Ashi Sheth, director of IT, explains how American University of Sharjah is taking learning outside the classroom
Like any organisation with a large and growing number of users, AUS has faced the challenge of server sprawl. From around 60 servers when he joined, the number in the data centre increased rapidly to around 140 and was growing at around 15 machines a year.
Around three years ago, therefore, Sheth and his team embarked on a server virtualisation project that has helped dramatically reduce the number of systems in the data centre.
“Today, we have over 200 virtualised production servers running across a 15 node environment, with replication and availability back-ended by storage,” the director of IT explains. “We’re expanding it within the next two months to a 20 node VMware environment supporting 250-275 production instances. Our data centre size is in the neighbourhood of 50 devices and the majority of those are appliances, such as e-mail scanners.”

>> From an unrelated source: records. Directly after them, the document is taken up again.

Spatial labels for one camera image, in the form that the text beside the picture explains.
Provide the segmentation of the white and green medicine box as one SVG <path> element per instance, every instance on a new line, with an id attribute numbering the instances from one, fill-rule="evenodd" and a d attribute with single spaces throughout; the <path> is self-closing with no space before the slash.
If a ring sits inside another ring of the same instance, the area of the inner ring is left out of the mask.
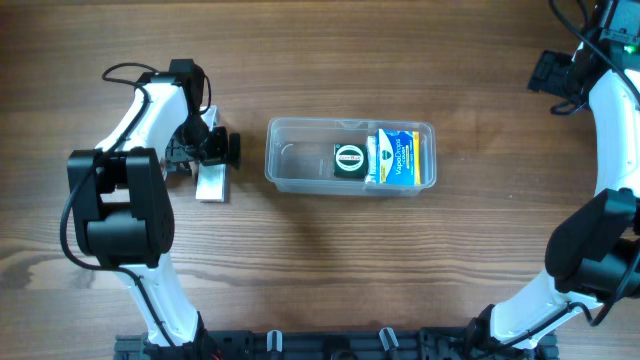
<path id="1" fill-rule="evenodd" d="M 197 200 L 224 203 L 227 199 L 227 188 L 226 164 L 199 166 L 196 185 Z"/>

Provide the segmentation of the dark green ointment box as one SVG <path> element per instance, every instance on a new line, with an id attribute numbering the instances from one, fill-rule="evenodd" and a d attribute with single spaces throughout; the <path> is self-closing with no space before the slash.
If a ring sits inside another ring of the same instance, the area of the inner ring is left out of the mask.
<path id="1" fill-rule="evenodd" d="M 366 147 L 359 144 L 334 146 L 334 175 L 338 178 L 363 179 L 368 171 Z"/>

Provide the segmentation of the white and blue medicine box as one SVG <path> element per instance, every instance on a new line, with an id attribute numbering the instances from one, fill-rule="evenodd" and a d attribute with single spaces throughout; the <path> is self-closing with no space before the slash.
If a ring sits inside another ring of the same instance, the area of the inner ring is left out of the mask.
<path id="1" fill-rule="evenodd" d="M 378 138 L 376 135 L 367 137 L 366 150 L 368 167 L 364 181 L 366 184 L 376 184 L 378 182 Z"/>

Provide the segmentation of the blue VapoDrops box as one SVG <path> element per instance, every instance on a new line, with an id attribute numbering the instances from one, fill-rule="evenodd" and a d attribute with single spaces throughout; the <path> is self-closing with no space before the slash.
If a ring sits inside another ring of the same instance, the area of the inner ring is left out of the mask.
<path id="1" fill-rule="evenodd" d="M 422 183 L 419 132 L 379 129 L 375 140 L 378 184 L 417 186 Z"/>

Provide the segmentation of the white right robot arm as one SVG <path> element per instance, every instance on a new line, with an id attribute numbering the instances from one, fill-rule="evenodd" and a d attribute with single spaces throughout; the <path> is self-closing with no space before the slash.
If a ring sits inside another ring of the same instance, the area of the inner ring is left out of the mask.
<path id="1" fill-rule="evenodd" d="M 513 297 L 467 325 L 463 350 L 475 359 L 531 356 L 577 315 L 597 327 L 617 302 L 639 295 L 639 48 L 583 42 L 573 55 L 545 53 L 534 90 L 563 90 L 595 120 L 597 179 L 592 200 L 552 233 L 542 271 Z"/>

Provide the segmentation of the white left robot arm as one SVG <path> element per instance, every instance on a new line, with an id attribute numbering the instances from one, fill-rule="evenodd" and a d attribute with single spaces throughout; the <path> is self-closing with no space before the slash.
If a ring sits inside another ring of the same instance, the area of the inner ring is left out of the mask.
<path id="1" fill-rule="evenodd" d="M 192 164 L 238 167 L 240 136 L 204 121 L 211 85 L 193 60 L 174 59 L 165 71 L 141 68 L 130 84 L 133 103 L 114 131 L 69 156 L 61 248 L 76 266 L 113 272 L 127 286 L 147 325 L 142 354 L 219 359 L 172 264 L 175 219 L 165 179 L 189 173 Z"/>

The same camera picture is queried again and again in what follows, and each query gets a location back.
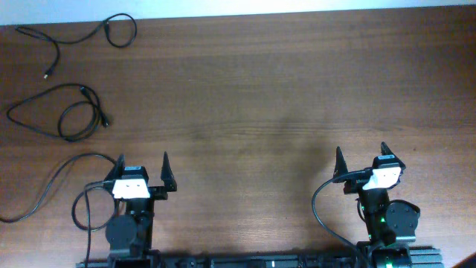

The university’s database servers have not yet been virtualised because of the way the databases are licensed. “The way some vendors license their database is total number of CPUs… and when you drop them into a virtualised environment, it’s total number of potential CPUs,” Sheth explains. “What that means is even though I’m only dedicating one or two CPUs to this database, if it can run across 35 of them I have to license all 35.” Software vendors, he believes are aware of the problem and will start change their licensing models within a year to promote virtualisation.
In addition to beefing up its data centre, virtualisation technology is allowing AUS to experiment with virtual desktops and virtual applications. Once rolled out, the services will further its ‘AUS Anywhere’ strategy, which envisions students being able to interact with educational software whenever and wherever they want.
As Sheth explains, much of the educational software that students use is located in learning laboratories or libraries on campus. When those labs and libraries close, access to the specialised learning software is lost.
Thanks to technology from Citrix, AUD students will soon be able to fire up a Windows 7 virtual desktop on their personal devices (be they iPads, Android tablets or PCs) and begin using the learning software that they’ve left behind in the library.
“Half our students don’t live on campus and the half that do still need access all the time,” Sheth explains. “Most of our internet traffic pops up at 1.00-4.00am. That’s when our students are back in their dorm rooms. If they had the opportunity to continue working, I think they would.”
With virtual desktops, not only would students be able to keep working, AUS could also control their access to the software. “You always have a working system that has the applications you need, when you need them,” explains Sheth.